First Structural and Magnetic Studies of Ni Clusters Containing 2,6-Diacetylpyridine-dioxime as a Ligand

In the present work, coordination possibilities of the system dapdoH2/Ni2+, being dapdoH2 = 2,6-diacetylpyridine dioxime, have been explored, offering as a result a number of unprecedented clusters with a variety of topologies and magnetic behaviors. Depending on the precursors and reaction conditions, several compounds named [Ni2(dapdo)2] (1), [Ni3(OH)(BzO)3(dapdo)(dapdoH2)(H2O)]·1.25H2O (2), [Ni3(AcO)4(dapdoH)2(H2O)2]·H2O (3), and [Ni4(AcO)3(dapdo)(dapdoH)2(H2O)3]·(AcO)·3H2O (4) were achieved and structurally well-characterized. Dc magnetic measurements were carried out in the 2−300 K range revealing antiferromagnetic interactions for (2−4) compounds and diamagnetic response for the square planar coordinated complex (1).
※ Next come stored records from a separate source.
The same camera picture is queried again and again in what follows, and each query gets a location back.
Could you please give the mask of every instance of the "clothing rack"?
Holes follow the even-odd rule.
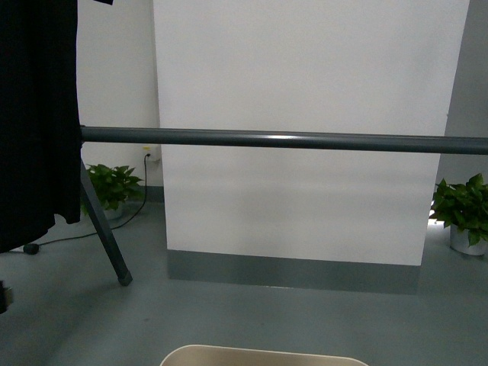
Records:
[[[292,149],[340,149],[401,153],[488,155],[488,138],[373,135],[247,130],[82,127],[85,142],[167,145],[250,146]],[[114,234],[81,164],[82,200],[122,286],[132,281]]]

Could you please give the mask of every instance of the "potted plant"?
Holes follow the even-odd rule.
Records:
[[[431,219],[451,227],[451,247],[471,255],[482,255],[488,241],[488,185],[476,174],[465,185],[442,179],[437,185]]]
[[[122,215],[121,204],[128,198],[142,196],[137,190],[142,179],[132,175],[133,171],[134,168],[129,169],[127,165],[114,168],[103,164],[88,166],[88,176],[108,220]],[[88,213],[83,203],[82,211],[85,215]]]

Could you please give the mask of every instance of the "rubber foot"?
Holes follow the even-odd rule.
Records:
[[[129,286],[130,282],[132,282],[132,275],[130,274],[130,271],[127,271],[123,278],[119,278],[119,284],[122,286]]]

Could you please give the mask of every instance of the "white flower pot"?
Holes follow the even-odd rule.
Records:
[[[451,225],[451,248],[469,255],[484,255],[488,242],[481,240],[475,246],[469,246],[467,230],[459,233],[456,225]]]
[[[107,220],[116,220],[122,217],[122,204],[119,204],[119,207],[116,210],[104,210],[105,217]]]

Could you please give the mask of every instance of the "green leafy plant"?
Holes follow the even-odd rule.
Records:
[[[142,179],[132,175],[134,168],[129,169],[127,165],[109,168],[98,164],[89,165],[87,171],[104,210],[116,210],[128,198],[143,195],[136,189]],[[88,213],[83,203],[82,211],[85,215]]]
[[[444,221],[444,227],[452,224],[459,231],[468,230],[469,246],[481,239],[488,241],[488,185],[483,176],[476,174],[465,185],[450,185],[442,179],[434,193],[434,213],[431,219]]]

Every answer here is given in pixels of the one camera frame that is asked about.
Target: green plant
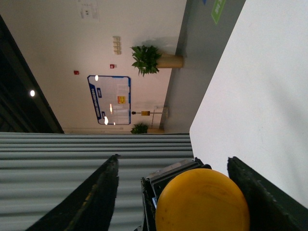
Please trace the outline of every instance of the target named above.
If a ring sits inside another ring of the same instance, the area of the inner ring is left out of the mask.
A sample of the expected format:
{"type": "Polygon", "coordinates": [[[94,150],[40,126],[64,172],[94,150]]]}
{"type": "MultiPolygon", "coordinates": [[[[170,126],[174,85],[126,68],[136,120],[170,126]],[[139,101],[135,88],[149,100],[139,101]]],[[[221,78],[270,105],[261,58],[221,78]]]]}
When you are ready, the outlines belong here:
{"type": "Polygon", "coordinates": [[[130,131],[132,134],[143,134],[148,132],[148,126],[143,123],[135,124],[133,129],[130,131]]]}
{"type": "Polygon", "coordinates": [[[146,47],[144,45],[131,47],[134,51],[133,58],[136,60],[132,66],[139,69],[138,75],[141,73],[142,76],[145,74],[157,73],[159,70],[156,68],[157,59],[159,59],[162,54],[159,54],[158,48],[154,46],[146,47]]]}

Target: plant pot
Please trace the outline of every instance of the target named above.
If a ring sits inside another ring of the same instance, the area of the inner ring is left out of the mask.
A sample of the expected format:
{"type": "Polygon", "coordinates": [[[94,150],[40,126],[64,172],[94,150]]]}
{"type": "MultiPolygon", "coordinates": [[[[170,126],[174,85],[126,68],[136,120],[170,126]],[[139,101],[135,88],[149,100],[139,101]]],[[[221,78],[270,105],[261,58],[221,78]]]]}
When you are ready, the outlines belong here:
{"type": "Polygon", "coordinates": [[[162,54],[157,59],[157,68],[182,68],[184,66],[184,59],[182,55],[162,54]]]}
{"type": "Polygon", "coordinates": [[[163,134],[165,131],[160,128],[148,128],[148,133],[149,134],[163,134]]]}

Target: gray metal shutter
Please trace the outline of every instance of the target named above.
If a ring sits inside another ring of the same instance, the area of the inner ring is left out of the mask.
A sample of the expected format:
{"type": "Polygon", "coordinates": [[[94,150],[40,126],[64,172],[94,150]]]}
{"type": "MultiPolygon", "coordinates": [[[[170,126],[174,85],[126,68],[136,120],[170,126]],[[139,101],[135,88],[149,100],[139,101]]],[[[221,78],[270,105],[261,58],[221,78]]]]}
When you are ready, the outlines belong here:
{"type": "Polygon", "coordinates": [[[1,230],[25,230],[113,154],[122,157],[110,231],[141,224],[141,177],[193,158],[189,134],[0,133],[1,230]]]}

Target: yellow round object
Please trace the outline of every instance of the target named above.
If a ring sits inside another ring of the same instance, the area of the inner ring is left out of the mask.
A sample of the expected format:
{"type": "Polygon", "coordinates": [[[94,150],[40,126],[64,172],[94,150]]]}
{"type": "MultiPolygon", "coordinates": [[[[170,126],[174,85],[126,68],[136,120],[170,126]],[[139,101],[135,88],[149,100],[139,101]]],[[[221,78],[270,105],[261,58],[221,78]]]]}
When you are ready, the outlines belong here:
{"type": "Polygon", "coordinates": [[[158,199],[155,222],[157,231],[248,231],[249,211],[230,178],[197,168],[167,184],[158,199]]]}

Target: notice poster
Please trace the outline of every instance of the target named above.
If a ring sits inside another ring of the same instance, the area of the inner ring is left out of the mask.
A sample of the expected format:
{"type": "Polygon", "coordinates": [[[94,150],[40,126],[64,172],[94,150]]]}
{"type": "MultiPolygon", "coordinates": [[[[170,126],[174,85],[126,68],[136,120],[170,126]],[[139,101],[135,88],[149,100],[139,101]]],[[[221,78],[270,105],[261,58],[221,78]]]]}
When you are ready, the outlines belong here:
{"type": "Polygon", "coordinates": [[[130,78],[88,76],[90,93],[99,124],[130,124],[130,78]]]}

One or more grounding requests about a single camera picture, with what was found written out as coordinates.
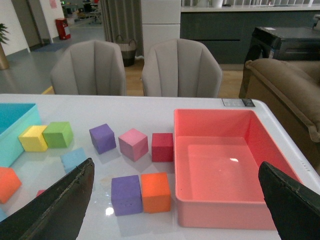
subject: dark gray cabinet
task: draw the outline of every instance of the dark gray cabinet
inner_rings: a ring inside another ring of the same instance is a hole
[[[182,12],[180,37],[207,46],[219,64],[244,64],[255,27],[312,27],[320,11]]]

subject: green cube
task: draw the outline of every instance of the green cube
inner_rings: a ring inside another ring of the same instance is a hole
[[[67,148],[74,134],[68,121],[51,122],[43,131],[43,137],[48,145],[48,148]]]

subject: wooden floor
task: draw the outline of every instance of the wooden floor
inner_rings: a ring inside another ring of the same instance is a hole
[[[134,65],[125,67],[126,94],[127,96],[143,96],[141,73],[144,67],[144,59],[138,58]],[[237,99],[242,82],[242,71],[223,71],[223,79],[218,94],[219,98]],[[52,87],[49,87],[43,94],[55,94]]]

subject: light blue cube
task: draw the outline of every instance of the light blue cube
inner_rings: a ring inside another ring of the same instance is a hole
[[[66,174],[87,159],[85,150],[80,147],[60,156]]]

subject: pink paper on wall
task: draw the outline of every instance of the pink paper on wall
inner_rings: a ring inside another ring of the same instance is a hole
[[[56,9],[57,8],[57,2],[56,0],[49,0],[50,1],[50,6],[52,9]]]

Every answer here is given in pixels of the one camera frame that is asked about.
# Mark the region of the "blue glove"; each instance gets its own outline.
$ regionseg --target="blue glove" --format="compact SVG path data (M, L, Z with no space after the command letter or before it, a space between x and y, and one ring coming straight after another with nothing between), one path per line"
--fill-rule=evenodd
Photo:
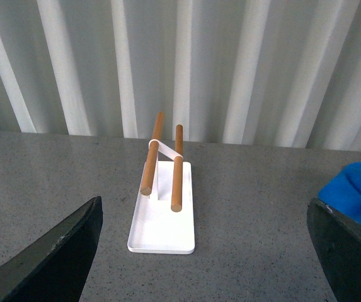
M361 224L361 162L346 166L320 190L319 199Z

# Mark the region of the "speckled gray surface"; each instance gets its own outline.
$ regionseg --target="speckled gray surface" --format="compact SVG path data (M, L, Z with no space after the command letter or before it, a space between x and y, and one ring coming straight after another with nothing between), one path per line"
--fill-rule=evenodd
M81 301L336 301L307 204L361 153L185 143L192 255L127 250L146 154L147 140L0 132L0 265L100 195L103 228Z

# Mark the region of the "wooden dowel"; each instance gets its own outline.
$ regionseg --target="wooden dowel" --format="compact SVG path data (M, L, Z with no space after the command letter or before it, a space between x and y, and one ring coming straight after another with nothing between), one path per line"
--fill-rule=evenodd
M176 140L175 151L183 155L183 127L176 126ZM183 191L183 158L175 157L175 164L173 167L173 185L172 185L172 204L171 210L180 212L182 207Z
M160 140L163 128L164 113L159 112L156 116L154 132L152 133L153 140ZM158 157L158 142L151 142L148 150L147 162L145 164L144 175L142 176L140 193L142 195L150 195L152 193L152 185L154 184L154 174L156 159Z

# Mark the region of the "white stand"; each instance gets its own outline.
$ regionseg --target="white stand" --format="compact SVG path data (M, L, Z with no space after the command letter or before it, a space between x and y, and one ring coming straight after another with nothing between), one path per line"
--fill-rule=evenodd
M170 149L159 142L159 151L172 158L173 154L167 154L166 148ZM171 210L173 166L173 162L157 160L152 194L144 196L138 192L127 242L131 252L191 254L194 251L192 167L189 162L183 162L183 204L182 210L175 213Z

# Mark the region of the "white corrugated panel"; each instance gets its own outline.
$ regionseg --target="white corrugated panel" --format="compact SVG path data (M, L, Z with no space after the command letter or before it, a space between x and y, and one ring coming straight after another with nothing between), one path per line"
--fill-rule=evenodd
M0 130L361 150L361 0L0 1Z

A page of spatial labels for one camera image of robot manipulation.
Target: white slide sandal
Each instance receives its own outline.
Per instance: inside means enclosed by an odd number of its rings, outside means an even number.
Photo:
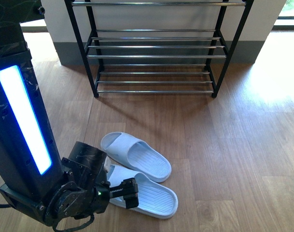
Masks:
[[[109,157],[125,167],[146,174],[152,181],[163,182],[171,174],[171,165],[164,156],[130,134],[109,133],[100,145]]]
[[[178,198],[171,189],[150,180],[141,172],[119,165],[112,164],[110,171],[107,173],[111,187],[118,186],[124,179],[129,178],[135,178],[138,184],[139,205],[131,210],[160,219],[174,216],[178,208]],[[122,208],[126,207],[123,197],[112,198],[110,203]]]

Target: blue led light strip
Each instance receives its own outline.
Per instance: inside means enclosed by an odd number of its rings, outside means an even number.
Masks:
[[[43,175],[52,165],[41,129],[35,117],[18,66],[0,71],[0,82],[28,144],[36,166]]]

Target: laminate flooring
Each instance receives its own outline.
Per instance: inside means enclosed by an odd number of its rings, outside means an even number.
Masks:
[[[156,219],[109,205],[82,232],[294,231],[294,32],[271,32],[255,64],[231,64],[215,99],[95,99],[84,67],[61,66],[49,34],[25,38],[61,157],[68,157],[76,141],[100,147],[105,134],[124,131],[172,165],[162,184],[178,195],[174,217]],[[221,65],[213,68],[218,75]],[[67,218],[58,229],[84,222]],[[34,231],[52,228],[0,209],[0,232]]]

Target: metal shelf bar
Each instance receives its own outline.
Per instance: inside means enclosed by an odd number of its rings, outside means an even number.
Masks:
[[[211,41],[219,40],[220,37],[92,37],[99,41]]]
[[[98,29],[97,32],[215,32],[214,29]]]
[[[135,46],[135,45],[129,45],[129,46],[119,46],[119,45],[101,45],[101,46],[88,46],[88,48],[95,48],[95,49],[116,49],[116,48],[165,48],[165,49],[216,49],[216,48],[224,48],[224,46],[203,46],[203,45],[197,45],[197,46],[187,46],[187,45],[163,45],[163,46]]]
[[[210,72],[101,72],[101,75],[209,75]]]
[[[123,67],[123,66],[134,66],[134,67],[205,67],[205,64],[106,64],[106,67]]]
[[[102,84],[212,84],[212,81],[98,81]]]
[[[245,6],[245,2],[72,2],[72,6]]]
[[[212,56],[208,56],[208,55],[188,55],[188,56],[180,56],[180,55],[171,55],[171,56],[165,56],[165,55],[102,55],[102,56],[98,56],[98,55],[88,55],[88,58],[101,58],[101,59],[114,59],[114,58],[215,58],[215,59],[224,59],[226,58],[226,56],[222,56],[222,55],[212,55]]]
[[[166,90],[150,90],[150,91],[131,91],[131,90],[98,90],[98,93],[180,93],[180,94],[191,94],[191,93],[213,93],[212,90],[176,90],[176,91],[166,91]]]

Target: cable
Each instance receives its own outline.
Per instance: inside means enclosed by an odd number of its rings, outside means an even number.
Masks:
[[[54,232],[73,232],[73,231],[79,231],[79,230],[82,230],[82,229],[86,228],[87,226],[89,226],[93,221],[94,221],[94,215],[91,214],[90,215],[90,220],[88,222],[86,222],[85,224],[81,225],[81,226],[59,231],[59,230],[56,229],[56,227],[58,226],[58,223],[57,223],[57,224],[55,224],[55,225],[52,226],[52,229],[54,230]]]
[[[11,208],[9,204],[0,204],[0,209]]]

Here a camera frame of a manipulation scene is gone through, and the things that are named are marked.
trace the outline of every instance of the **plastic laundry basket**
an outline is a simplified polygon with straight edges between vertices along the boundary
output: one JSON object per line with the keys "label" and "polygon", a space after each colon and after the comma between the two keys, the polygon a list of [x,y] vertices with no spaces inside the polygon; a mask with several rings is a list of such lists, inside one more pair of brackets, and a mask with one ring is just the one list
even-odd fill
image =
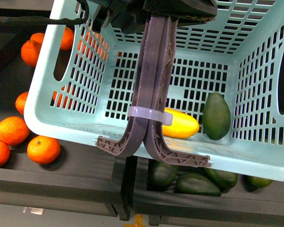
{"label": "plastic laundry basket", "polygon": [[[200,132],[165,138],[171,149],[209,155],[211,168],[284,181],[284,113],[278,82],[284,54],[284,0],[216,0],[206,25],[178,28],[167,106],[194,116]],[[97,5],[89,2],[90,18]],[[76,18],[76,1],[56,0],[51,18]],[[108,26],[96,36],[75,26],[61,81],[53,76],[65,26],[50,25],[27,98],[25,120],[37,134],[94,146],[98,136],[119,139],[127,124],[142,34]],[[232,127],[210,140],[202,111],[210,92],[224,95]],[[143,144],[137,156],[150,157]]]}

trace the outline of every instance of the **black cable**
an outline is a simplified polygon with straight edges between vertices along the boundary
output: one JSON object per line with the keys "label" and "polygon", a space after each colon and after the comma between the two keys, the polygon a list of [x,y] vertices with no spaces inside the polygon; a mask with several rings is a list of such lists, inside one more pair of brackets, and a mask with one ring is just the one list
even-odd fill
{"label": "black cable", "polygon": [[38,26],[38,25],[80,25],[84,24],[89,17],[89,5],[86,0],[76,0],[85,11],[84,18],[76,19],[50,19],[46,17],[0,17],[0,26]]}

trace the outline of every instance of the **white cable tie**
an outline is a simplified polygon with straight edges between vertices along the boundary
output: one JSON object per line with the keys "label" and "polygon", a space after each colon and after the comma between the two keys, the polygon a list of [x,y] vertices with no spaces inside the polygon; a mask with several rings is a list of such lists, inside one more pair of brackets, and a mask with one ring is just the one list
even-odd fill
{"label": "white cable tie", "polygon": [[173,115],[168,112],[160,112],[140,106],[130,106],[128,110],[129,117],[141,117],[157,122],[162,122],[163,125],[171,126]]}

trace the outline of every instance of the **yellow object on floor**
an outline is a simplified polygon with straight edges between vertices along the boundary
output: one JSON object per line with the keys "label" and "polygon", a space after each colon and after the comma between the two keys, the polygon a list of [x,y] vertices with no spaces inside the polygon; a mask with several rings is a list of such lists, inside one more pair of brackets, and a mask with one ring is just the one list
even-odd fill
{"label": "yellow object on floor", "polygon": [[134,224],[125,224],[124,227],[146,227],[143,225],[143,215],[136,214]]}

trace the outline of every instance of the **black shelf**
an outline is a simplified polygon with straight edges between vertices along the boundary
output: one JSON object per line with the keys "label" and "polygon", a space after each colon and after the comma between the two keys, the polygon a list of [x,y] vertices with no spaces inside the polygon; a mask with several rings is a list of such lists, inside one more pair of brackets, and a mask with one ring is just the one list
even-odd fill
{"label": "black shelf", "polygon": [[136,213],[150,215],[150,225],[171,224],[173,217],[173,223],[176,218],[193,218],[284,227],[284,182],[250,191],[239,175],[237,185],[221,197],[174,193],[174,185],[158,192],[148,190],[148,166],[148,159],[138,158],[133,207]]}

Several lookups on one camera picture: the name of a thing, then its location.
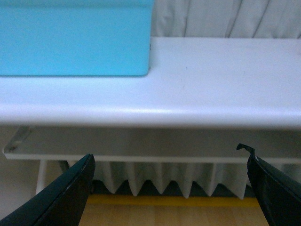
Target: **white shelf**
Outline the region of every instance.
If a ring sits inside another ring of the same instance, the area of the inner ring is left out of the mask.
[[[22,128],[4,149],[8,159],[243,163],[255,148],[269,163],[301,164],[301,132],[272,130]]]
[[[152,38],[144,77],[0,77],[0,124],[301,129],[301,40]]]

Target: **white countertop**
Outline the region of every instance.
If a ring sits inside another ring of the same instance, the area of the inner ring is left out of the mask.
[[[143,77],[0,77],[0,124],[301,129],[301,40],[152,38]]]

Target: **shelf underside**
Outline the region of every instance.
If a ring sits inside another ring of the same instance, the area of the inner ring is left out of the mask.
[[[4,148],[9,159],[246,163],[255,148],[270,163],[301,163],[301,133],[280,130],[23,127]]]

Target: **curtain fold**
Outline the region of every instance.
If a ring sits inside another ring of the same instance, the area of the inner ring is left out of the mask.
[[[152,36],[300,38],[299,0],[156,0]]]

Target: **light blue container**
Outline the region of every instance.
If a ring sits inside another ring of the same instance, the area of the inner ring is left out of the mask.
[[[153,0],[0,0],[0,75],[145,75]]]
本研究探究了dapdoH2/二价镍离子（Ni²+）体系的配位可能性，其中dapdoH2即2,6-二乙酰吡啶二肟（2,6-diacetylpyridine dioxime），最终得到一系列具有多样拓扑结构与磁学行为的前所未有的金属簇合物。通过调控前驱体种类与反应条件，我们成功合成了四种配合物，分别为[Ni₂(dapdo)₂]（1）、[Ni₃(OH)(苯甲酸根,benzoate,BzO)₃(dapdo)(dapdoH₂)(H₂O)]·1.25H₂O（2）、[Ni₃(乙酸根,acetate,AcO)₄(dapdoH)₂(H₂O)₂]·H₂O（3）以及[Ni₄(AcO)₃(dapdo)(dapdoH)₂(H₂O)₃]·(AcO)·3H₂O（4），并对所有产物完成了完整的结构表征。直流磁学测试在2~300 K的温度范围内开展，测试结果显示，配合物2至4均存在反铁磁相互作用，而平面正方形配位的配合物1则表现出抗磁响应。